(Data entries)
————————
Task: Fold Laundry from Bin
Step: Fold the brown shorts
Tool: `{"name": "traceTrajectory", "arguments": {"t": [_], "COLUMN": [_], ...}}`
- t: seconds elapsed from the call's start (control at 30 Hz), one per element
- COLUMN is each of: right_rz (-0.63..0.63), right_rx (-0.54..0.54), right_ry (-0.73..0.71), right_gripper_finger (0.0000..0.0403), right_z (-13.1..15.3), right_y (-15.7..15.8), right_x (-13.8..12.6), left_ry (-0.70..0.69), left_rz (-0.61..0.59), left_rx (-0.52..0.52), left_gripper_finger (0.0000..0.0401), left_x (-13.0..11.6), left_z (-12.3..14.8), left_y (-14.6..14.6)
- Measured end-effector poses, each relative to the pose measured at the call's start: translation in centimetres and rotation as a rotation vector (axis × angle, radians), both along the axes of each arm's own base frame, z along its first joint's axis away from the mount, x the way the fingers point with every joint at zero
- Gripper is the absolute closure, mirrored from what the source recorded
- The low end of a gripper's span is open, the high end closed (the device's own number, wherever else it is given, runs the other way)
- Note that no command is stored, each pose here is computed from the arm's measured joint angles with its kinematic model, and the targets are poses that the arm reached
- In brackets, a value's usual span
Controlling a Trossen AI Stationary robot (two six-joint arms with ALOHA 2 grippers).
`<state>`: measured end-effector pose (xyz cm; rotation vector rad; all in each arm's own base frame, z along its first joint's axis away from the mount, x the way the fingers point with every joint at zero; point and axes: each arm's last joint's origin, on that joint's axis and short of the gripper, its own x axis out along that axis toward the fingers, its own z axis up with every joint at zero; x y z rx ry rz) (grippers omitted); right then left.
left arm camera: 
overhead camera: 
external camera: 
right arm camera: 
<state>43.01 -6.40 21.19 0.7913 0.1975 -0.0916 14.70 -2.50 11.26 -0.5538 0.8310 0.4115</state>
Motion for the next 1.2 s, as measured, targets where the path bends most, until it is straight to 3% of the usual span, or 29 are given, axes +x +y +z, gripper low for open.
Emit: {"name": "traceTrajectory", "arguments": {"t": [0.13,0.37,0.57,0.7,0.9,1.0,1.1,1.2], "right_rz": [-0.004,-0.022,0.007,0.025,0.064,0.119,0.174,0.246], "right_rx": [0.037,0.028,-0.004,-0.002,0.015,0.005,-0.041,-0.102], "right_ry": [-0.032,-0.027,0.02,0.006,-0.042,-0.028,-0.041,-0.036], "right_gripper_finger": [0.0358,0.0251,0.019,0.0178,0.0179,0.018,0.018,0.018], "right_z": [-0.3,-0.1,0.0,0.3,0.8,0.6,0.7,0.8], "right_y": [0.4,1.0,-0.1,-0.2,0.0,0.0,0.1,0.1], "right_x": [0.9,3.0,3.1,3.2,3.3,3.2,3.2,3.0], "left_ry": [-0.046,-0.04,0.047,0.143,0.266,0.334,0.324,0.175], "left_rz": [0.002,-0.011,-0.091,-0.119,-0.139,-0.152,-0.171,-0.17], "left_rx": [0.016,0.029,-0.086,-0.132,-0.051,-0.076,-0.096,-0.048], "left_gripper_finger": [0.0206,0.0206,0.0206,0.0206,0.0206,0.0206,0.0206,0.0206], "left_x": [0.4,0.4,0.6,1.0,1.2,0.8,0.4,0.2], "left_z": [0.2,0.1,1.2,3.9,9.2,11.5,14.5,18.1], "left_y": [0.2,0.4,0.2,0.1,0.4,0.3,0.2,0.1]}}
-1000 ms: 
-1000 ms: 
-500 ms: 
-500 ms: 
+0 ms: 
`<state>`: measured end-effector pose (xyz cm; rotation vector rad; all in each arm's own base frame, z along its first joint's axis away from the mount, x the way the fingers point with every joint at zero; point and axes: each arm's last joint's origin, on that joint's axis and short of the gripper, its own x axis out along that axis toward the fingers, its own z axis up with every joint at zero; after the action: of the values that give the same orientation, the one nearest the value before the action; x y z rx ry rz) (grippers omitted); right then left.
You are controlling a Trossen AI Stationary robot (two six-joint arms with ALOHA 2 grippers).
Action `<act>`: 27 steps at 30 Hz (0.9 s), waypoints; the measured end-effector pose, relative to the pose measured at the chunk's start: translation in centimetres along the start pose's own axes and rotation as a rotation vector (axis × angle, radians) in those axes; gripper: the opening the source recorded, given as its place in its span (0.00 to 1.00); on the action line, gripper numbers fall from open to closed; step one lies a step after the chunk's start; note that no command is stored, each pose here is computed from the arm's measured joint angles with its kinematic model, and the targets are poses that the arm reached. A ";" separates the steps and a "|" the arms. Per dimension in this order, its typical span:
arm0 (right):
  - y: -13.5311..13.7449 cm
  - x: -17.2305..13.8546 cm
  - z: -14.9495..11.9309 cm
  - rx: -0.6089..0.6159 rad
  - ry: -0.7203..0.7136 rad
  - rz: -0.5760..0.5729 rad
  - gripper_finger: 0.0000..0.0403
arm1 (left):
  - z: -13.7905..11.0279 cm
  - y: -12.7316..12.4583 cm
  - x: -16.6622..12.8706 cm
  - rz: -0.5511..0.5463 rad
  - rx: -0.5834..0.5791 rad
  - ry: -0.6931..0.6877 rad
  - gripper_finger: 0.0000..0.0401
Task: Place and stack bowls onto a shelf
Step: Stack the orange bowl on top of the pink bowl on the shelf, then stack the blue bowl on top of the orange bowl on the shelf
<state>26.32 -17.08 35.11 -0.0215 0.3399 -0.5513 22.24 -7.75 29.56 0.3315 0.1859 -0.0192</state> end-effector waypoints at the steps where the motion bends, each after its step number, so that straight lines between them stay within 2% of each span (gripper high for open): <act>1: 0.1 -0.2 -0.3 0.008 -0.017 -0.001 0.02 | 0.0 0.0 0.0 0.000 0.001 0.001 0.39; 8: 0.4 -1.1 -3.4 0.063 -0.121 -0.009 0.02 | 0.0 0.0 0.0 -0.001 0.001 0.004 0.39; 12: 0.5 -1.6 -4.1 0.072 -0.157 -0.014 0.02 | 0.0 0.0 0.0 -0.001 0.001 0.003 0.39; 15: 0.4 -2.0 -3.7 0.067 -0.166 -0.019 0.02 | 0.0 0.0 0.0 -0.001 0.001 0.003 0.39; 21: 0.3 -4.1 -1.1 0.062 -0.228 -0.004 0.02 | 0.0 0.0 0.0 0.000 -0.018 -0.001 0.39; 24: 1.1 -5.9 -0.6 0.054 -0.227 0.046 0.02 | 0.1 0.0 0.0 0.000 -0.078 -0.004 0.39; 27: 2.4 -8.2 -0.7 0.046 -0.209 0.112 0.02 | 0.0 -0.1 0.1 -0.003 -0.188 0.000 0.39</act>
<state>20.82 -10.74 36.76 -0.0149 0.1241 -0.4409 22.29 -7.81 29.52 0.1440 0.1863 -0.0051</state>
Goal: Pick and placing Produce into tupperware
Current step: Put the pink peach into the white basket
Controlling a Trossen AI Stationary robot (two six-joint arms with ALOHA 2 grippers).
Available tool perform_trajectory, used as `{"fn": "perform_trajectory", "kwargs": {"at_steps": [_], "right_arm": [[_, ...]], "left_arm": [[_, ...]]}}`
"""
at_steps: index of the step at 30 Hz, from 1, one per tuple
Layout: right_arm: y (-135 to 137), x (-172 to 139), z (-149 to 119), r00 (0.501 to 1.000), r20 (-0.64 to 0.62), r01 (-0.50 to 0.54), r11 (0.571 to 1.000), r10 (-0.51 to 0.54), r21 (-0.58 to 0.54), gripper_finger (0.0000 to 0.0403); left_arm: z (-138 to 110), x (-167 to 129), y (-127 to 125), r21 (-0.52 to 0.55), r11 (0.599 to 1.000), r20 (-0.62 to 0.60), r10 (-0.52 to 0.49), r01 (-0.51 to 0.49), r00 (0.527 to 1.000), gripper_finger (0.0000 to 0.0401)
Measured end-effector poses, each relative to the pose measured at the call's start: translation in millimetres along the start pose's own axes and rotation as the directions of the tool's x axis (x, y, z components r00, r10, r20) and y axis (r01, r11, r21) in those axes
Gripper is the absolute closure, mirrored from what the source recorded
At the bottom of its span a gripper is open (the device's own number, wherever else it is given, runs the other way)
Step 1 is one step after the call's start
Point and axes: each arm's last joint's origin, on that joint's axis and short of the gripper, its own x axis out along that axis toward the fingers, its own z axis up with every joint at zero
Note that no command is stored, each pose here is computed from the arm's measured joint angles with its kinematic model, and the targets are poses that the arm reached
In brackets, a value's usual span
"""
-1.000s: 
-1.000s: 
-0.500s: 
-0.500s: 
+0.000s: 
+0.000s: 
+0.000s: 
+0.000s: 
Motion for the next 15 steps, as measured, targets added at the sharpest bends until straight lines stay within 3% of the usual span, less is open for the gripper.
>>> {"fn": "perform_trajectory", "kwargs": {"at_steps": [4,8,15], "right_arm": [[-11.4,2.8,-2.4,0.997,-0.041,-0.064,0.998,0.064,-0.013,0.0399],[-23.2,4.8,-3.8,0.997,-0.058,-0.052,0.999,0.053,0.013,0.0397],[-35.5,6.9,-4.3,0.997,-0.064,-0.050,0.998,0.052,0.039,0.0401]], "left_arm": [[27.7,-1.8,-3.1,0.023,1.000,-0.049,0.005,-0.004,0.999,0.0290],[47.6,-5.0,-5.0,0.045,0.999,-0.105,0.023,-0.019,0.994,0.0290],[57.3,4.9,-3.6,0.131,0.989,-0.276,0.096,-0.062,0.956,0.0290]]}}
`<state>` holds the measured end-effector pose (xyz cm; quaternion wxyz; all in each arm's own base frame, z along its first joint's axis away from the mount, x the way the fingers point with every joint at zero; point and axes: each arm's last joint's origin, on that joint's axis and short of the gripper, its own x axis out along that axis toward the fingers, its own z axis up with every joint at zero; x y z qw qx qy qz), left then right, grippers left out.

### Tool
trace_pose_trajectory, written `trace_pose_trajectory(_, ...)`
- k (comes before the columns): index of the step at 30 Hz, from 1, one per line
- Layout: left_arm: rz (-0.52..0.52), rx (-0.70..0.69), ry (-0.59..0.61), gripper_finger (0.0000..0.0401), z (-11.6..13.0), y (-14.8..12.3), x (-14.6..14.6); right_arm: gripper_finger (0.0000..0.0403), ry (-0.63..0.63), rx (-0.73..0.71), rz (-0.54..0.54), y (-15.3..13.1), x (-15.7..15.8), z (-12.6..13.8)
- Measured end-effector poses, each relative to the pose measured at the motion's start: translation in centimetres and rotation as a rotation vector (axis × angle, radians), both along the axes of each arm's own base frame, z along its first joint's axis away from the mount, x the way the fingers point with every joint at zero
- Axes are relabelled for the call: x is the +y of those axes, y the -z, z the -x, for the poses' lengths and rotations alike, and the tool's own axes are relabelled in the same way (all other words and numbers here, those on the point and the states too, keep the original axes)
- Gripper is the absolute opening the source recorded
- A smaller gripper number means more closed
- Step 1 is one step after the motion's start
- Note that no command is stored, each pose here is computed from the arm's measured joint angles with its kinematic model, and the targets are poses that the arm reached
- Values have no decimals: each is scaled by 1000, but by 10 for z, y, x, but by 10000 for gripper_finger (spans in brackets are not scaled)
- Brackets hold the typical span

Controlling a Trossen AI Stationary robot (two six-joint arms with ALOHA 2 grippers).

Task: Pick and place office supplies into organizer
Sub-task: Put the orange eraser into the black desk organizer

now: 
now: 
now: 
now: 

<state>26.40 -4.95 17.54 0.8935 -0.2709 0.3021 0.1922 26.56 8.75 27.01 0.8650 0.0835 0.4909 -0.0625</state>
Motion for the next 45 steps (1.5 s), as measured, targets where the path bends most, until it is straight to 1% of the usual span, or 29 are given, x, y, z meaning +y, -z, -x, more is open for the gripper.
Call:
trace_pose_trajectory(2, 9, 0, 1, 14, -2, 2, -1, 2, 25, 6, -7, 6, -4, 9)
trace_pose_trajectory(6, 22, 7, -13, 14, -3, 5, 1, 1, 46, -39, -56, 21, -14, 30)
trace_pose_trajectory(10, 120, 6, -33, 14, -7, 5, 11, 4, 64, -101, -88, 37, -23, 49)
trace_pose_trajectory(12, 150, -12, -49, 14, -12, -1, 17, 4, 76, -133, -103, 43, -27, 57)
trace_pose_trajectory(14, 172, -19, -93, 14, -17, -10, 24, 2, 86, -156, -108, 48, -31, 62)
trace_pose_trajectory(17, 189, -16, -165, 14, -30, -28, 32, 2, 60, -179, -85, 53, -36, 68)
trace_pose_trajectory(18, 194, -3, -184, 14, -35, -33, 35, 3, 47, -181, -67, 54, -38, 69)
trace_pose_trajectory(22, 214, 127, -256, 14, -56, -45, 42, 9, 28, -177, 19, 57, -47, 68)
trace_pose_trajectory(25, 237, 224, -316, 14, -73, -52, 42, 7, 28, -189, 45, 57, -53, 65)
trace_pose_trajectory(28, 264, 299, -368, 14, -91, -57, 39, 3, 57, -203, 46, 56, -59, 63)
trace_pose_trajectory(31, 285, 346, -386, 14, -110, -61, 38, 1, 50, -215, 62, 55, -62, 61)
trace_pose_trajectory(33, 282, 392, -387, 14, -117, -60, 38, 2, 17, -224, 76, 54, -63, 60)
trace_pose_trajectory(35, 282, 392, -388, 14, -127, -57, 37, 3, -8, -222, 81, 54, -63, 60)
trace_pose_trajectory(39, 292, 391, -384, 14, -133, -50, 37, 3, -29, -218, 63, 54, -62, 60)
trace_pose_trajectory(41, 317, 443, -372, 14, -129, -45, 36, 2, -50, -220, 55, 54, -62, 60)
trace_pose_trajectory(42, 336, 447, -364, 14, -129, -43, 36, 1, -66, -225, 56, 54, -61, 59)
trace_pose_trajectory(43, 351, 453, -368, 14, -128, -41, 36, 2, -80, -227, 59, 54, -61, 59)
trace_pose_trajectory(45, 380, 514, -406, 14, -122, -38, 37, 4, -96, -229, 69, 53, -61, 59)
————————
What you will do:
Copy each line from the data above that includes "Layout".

Written answer:
Layout: right_arm: y (-135 to 137), x (-172 to 139), z (-149 to 119), r00 (0.501 to 1.000), r20 (-0.64 to 0.62), r01 (-0.50 to 0.54), r11 (0.571 to 1.000), r10 (-0.51 to 0.54), r21 (-0.58 to 0.54), gripper_finger (0.0000 to 0.0403); left_arm: z (-138 to 110), x (-167 to 129), y (-127 to 125), r21 (-0.52 to 0.55), r11 (0.599 to 1.000), r20 (-0.62 to 0.60), r10 (-0.52 to 0.49), r01 (-0.51 to 0.49), r00 (0.527 to 1.000), gripper_finger (0.0000 to 0.0401)
- Layout: left_arm: rz (-0.52..0.52), rx (-0.70..0.69), ry (-0.59..0.61), gripper_finger (0.0000..0.0401), z (-11.6..13.0), y (-14.8..12.3), x (-14.6..14.6); right_arm: gripper_finger (0.0000..0.0403), ry (-0.63..0.63), rx (-0.73..0.71), rz (-0.54..0.54), y (-15.3..13.1), x (-15.7..15.8), z (-12.6..13.8)

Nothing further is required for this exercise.